= EXERCISE GOAL =
When the line with "grippers left out." appears below, start repeating lines exactly, and keep going through the line with "- Numbers run"; add nothing outside that span.

+++ SOURCE DATA

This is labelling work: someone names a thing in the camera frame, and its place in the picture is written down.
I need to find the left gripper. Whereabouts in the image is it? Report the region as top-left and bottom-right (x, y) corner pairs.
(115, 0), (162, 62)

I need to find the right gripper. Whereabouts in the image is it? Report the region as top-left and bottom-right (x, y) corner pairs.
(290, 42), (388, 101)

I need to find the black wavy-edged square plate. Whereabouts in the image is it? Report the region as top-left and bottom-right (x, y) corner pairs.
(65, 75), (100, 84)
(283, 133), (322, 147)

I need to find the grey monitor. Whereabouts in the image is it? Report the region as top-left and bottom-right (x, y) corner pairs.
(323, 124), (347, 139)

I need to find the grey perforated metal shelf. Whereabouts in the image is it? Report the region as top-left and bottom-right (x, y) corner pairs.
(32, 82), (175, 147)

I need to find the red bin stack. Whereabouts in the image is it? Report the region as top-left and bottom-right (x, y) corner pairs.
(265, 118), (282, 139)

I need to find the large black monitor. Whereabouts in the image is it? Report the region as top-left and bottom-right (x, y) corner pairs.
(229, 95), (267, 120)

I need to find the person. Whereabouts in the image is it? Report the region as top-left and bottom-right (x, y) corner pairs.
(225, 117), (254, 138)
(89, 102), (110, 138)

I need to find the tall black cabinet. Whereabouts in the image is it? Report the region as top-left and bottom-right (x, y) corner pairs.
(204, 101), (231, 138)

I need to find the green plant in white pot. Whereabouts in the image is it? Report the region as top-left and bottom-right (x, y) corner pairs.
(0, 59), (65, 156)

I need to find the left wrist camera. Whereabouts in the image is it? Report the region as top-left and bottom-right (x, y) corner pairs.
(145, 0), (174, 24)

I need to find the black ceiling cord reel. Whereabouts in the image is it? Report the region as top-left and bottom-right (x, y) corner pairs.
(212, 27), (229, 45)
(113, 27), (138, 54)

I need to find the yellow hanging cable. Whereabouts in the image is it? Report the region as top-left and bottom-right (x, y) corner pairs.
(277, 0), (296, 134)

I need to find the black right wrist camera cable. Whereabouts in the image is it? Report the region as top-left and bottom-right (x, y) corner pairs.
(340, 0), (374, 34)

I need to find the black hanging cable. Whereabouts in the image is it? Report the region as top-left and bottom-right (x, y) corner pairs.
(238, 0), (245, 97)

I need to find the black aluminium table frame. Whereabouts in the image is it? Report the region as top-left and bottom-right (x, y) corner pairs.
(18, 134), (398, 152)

++++++
+++ SOURCE DATA

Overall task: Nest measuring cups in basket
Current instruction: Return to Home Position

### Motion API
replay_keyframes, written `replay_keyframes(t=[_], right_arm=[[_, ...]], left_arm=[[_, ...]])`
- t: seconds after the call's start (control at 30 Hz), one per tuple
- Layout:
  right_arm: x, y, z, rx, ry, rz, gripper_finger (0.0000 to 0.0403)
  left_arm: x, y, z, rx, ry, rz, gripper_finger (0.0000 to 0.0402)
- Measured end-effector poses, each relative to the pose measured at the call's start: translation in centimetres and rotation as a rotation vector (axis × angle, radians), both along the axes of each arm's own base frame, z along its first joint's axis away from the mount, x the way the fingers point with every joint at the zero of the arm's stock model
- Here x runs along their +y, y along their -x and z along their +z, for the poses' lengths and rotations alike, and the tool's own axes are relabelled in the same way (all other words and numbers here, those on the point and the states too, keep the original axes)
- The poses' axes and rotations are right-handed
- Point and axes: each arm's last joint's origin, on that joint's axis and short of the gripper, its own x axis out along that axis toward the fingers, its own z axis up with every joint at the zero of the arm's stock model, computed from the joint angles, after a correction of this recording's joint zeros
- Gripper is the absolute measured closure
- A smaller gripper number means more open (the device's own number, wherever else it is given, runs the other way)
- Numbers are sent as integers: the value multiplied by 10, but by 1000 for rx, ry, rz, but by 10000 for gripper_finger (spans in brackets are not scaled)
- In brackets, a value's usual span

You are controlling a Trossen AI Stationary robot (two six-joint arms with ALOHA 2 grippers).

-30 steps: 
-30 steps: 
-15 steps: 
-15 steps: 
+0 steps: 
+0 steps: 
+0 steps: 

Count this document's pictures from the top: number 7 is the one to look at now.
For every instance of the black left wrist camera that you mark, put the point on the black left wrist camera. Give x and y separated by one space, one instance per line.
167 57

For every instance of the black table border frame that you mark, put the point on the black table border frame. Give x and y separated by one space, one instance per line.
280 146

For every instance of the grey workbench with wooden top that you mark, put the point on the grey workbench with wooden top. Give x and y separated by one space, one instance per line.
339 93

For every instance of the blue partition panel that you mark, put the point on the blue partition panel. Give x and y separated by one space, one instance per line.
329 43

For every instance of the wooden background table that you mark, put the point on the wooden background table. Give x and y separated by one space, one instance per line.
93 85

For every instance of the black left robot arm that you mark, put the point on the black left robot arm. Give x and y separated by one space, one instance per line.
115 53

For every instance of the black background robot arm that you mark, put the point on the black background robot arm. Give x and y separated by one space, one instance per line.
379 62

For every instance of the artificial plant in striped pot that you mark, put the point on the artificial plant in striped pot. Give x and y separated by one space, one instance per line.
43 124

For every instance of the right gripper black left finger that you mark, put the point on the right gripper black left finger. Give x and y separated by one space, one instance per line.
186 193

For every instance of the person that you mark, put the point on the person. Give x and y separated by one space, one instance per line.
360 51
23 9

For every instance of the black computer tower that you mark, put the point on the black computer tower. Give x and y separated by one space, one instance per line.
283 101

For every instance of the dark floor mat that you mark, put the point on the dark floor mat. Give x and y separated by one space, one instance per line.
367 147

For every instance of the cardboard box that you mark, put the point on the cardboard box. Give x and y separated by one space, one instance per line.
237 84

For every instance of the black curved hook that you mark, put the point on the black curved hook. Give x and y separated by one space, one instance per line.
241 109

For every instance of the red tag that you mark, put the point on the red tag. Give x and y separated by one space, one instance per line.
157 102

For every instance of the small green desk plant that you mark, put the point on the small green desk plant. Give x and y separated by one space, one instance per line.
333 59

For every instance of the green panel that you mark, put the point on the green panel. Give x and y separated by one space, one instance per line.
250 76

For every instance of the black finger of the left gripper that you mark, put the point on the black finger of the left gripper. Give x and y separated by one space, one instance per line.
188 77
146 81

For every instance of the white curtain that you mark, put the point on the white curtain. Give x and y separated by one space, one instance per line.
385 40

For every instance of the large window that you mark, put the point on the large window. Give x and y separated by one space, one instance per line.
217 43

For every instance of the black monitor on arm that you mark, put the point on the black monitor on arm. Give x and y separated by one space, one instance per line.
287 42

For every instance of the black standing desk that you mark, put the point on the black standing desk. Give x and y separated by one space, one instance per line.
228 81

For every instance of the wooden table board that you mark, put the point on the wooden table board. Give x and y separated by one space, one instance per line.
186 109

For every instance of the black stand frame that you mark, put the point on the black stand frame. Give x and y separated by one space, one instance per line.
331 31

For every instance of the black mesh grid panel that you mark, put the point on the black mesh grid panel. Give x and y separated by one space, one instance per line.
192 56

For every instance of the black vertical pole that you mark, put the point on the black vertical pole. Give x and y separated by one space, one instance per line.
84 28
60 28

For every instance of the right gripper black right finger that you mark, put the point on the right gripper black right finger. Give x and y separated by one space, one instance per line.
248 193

++++++
+++ SOURCE DATA

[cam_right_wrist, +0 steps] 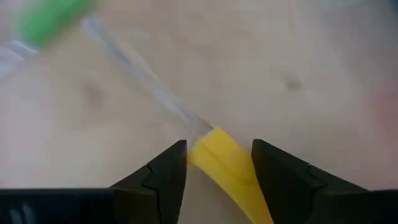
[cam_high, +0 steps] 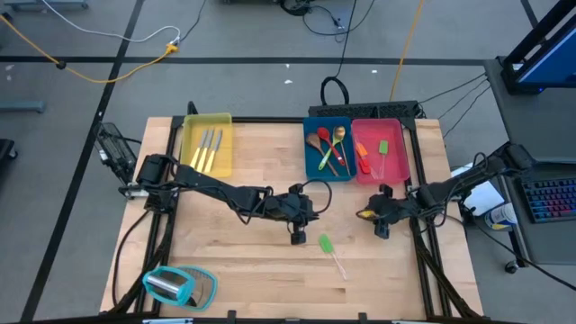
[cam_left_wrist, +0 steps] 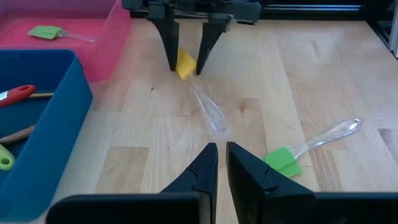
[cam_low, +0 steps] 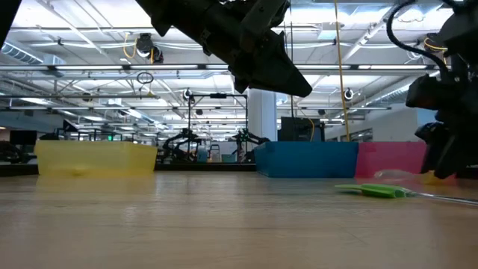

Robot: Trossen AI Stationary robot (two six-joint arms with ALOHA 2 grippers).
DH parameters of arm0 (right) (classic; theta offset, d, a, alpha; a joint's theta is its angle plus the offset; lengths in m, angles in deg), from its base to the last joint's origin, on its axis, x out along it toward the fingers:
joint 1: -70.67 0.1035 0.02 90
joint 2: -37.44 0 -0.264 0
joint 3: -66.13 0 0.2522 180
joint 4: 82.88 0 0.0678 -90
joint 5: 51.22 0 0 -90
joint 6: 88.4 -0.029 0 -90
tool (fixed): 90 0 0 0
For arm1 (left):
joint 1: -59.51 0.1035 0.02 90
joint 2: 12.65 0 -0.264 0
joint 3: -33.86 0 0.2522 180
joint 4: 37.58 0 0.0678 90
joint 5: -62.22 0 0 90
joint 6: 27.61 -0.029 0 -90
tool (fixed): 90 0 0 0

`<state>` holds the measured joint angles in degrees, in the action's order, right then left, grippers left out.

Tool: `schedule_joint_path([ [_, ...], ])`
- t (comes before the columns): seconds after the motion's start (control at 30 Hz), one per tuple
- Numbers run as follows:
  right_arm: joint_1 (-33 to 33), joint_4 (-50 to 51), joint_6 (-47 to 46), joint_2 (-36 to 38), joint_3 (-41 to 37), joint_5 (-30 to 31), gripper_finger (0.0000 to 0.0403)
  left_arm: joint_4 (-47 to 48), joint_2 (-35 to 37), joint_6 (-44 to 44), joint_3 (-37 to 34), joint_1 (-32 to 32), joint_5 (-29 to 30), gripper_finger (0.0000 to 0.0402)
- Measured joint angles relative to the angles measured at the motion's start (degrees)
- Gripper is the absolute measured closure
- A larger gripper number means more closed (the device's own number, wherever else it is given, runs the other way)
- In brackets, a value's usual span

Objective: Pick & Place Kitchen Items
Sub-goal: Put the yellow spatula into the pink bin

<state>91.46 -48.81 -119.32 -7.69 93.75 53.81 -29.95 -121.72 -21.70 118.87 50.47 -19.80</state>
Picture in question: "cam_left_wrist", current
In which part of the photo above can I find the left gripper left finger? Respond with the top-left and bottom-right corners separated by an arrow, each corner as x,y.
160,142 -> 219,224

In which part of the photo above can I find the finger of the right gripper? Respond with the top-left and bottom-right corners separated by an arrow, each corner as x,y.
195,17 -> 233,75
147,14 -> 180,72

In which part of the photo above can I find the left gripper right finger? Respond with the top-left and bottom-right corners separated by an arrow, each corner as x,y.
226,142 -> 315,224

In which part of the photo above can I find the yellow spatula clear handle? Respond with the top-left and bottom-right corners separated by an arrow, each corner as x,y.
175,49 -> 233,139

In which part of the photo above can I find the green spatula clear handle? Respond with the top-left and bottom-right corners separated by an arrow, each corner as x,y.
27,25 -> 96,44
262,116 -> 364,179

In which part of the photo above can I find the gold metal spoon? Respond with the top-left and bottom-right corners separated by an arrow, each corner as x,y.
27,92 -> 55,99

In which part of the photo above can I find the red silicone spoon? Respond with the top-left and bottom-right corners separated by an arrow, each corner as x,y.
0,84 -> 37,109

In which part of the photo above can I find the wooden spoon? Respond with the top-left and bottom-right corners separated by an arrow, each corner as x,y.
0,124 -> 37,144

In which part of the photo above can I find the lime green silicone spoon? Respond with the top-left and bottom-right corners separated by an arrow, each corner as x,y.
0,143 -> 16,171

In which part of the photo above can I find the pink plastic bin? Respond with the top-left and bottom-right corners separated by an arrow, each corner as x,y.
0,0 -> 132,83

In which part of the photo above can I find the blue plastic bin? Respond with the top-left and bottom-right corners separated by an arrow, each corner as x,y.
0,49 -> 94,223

++++++

= ANSWER TO THIS TASK =
`<state>` holds the measured joint angles in degrees, in the action's order, right then left, grippers left out.

Tool: `schedule_joint_path([ [_, ...], ])`
- t (comes before the columns): seconds after the motion's start (control at 30 Hz), one per tuple
- Numbers run as follows:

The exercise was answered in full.